» EXERCISE REQUIREMENTS:
Write out, word for word, every line in the data below from the one containing "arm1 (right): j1" to the one containing "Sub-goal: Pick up", both of them included.

» INFORMATION PROVIDED:
━━━━━━━━━━━━━━━━━━━━

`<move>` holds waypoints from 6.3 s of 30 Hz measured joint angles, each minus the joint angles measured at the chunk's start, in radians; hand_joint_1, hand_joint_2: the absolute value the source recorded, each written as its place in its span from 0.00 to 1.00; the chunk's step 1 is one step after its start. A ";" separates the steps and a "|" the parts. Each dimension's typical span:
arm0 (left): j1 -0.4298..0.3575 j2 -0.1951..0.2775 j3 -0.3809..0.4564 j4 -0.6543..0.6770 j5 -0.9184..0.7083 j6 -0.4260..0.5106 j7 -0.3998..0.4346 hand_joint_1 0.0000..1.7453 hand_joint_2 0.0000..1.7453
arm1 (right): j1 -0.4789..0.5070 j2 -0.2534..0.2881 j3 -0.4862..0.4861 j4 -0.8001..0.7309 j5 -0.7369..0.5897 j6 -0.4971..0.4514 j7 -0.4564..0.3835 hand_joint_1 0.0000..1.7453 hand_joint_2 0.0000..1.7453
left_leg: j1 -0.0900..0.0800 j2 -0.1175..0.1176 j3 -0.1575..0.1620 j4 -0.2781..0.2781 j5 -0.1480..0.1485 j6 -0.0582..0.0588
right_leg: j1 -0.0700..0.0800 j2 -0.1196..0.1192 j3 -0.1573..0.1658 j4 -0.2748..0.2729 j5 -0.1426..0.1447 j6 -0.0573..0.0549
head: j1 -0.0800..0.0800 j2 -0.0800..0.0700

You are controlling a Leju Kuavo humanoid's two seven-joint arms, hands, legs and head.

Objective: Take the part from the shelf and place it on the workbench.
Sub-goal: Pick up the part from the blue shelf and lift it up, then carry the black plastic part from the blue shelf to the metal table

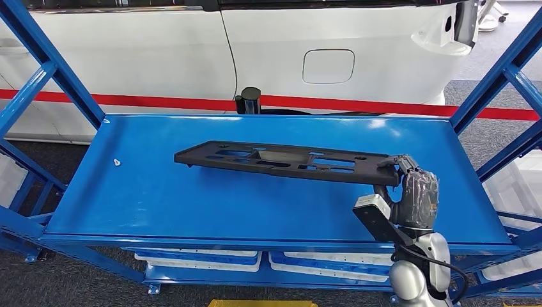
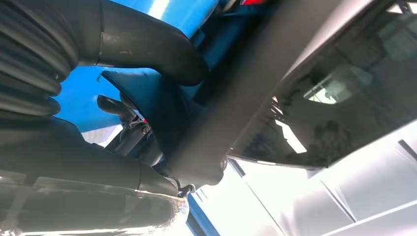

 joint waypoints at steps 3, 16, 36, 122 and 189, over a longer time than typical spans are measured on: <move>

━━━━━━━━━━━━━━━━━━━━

» FINAL ANSWER:
arm1 (right): j1 -0.4789..0.5070 j2 -0.2534..0.2881 j3 -0.4862..0.4861 j4 -0.8001..0.7309 j5 -0.7369..0.5897 j6 -0.4971..0.4514 j7 -0.4564..0.3835 hand_joint_1 0.0000..1.7453 hand_joint_2 0.0000..1.7453
left_leg: j1 -0.0900..0.0800 j2 -0.1175..0.1176 j3 -0.1575..0.1620 j4 -0.2781..0.2781 j5 -0.1480..0.1485 j6 -0.0582..0.0588
right_leg: j1 -0.0700..0.0800 j2 -0.1196..0.1192 j3 -0.1573..0.1658 j4 -0.2748..0.2729 j5 -0.1426..0.1447 j6 -0.0573..0.0549
head: j1 -0.0800..0.0800 j2 -0.0800..0.0700

You are controlling a Leju Kuavo humanoid's two seven-joint arms, hands, legs and head.

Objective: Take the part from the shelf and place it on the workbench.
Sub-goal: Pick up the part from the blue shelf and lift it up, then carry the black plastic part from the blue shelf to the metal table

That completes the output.